The first sentence, and the last, were translated from the German by Willa and Edwin Muir. Everything in between was not.

A Visit To A Mine

Today the chief engineers have been down to our part of the mine. They descended in the rickety lift of the Sylvia Townsend Warner Memorial Shaft, and stood in a huddle, puffing on their pipes and blowing smoke at the canaries. Whether this was vindictive or in the interests of scientific research was not clear. There were seven of them, like Snow White’s seven mining dwarves, and they were similarly mononymous. The chief engineers were known as Wretched, Spiteful, Incontinent, Peevish, Lippy, Rancorous, and Preening.

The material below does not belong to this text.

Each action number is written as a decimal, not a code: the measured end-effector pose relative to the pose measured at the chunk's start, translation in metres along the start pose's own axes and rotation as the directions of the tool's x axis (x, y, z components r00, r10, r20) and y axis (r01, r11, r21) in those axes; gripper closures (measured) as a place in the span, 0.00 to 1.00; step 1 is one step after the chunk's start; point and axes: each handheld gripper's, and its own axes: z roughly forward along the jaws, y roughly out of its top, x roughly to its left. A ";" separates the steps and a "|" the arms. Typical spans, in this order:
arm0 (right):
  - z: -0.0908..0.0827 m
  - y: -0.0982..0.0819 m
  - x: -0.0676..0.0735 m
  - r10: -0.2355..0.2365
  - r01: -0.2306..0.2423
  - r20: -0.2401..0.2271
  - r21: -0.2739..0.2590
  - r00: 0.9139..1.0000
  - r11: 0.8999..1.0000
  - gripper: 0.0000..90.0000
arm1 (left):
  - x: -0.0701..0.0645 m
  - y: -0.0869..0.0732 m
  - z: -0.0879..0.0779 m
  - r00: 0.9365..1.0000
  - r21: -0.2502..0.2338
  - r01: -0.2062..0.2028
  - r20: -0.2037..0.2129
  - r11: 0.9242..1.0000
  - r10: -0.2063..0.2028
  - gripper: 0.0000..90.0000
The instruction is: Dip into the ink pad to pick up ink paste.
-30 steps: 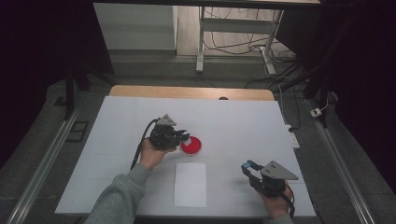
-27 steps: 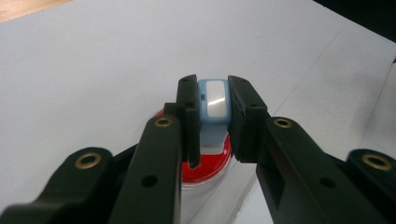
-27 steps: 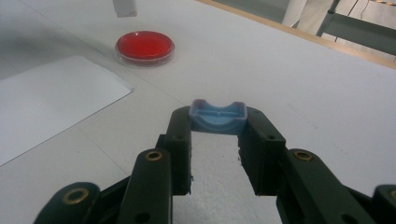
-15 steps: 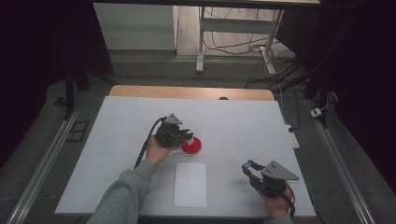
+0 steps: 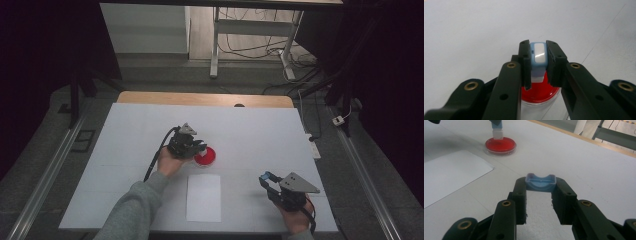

One might assume these names to reflect their personalities, but that was not the case. If we consult their academic reports from the Valentine Ackland Memorial College of Mining, Boring, & Pitcraft, we learn that Wretched was judged to be preening and rancorous, Spiteful to be lippy and peevish, Incontinent to be spiteful and wretched, Peevish to be rancorous and incontinent, Lippy to be preening and spiteful, Rancorous to be peevish and lippy, and Preening to be illegible. Not one of them was a dwarf, or even a gnome.

They stood puffing in silence for a while, until one of them spoke.

It strikes me that this mine is rather Kafkaesque,” said Lippy.

Oh? In what sense?” the other six said, or rather sang, in harmony, to the tune of Land Of Ladies by the Brothers Johnson.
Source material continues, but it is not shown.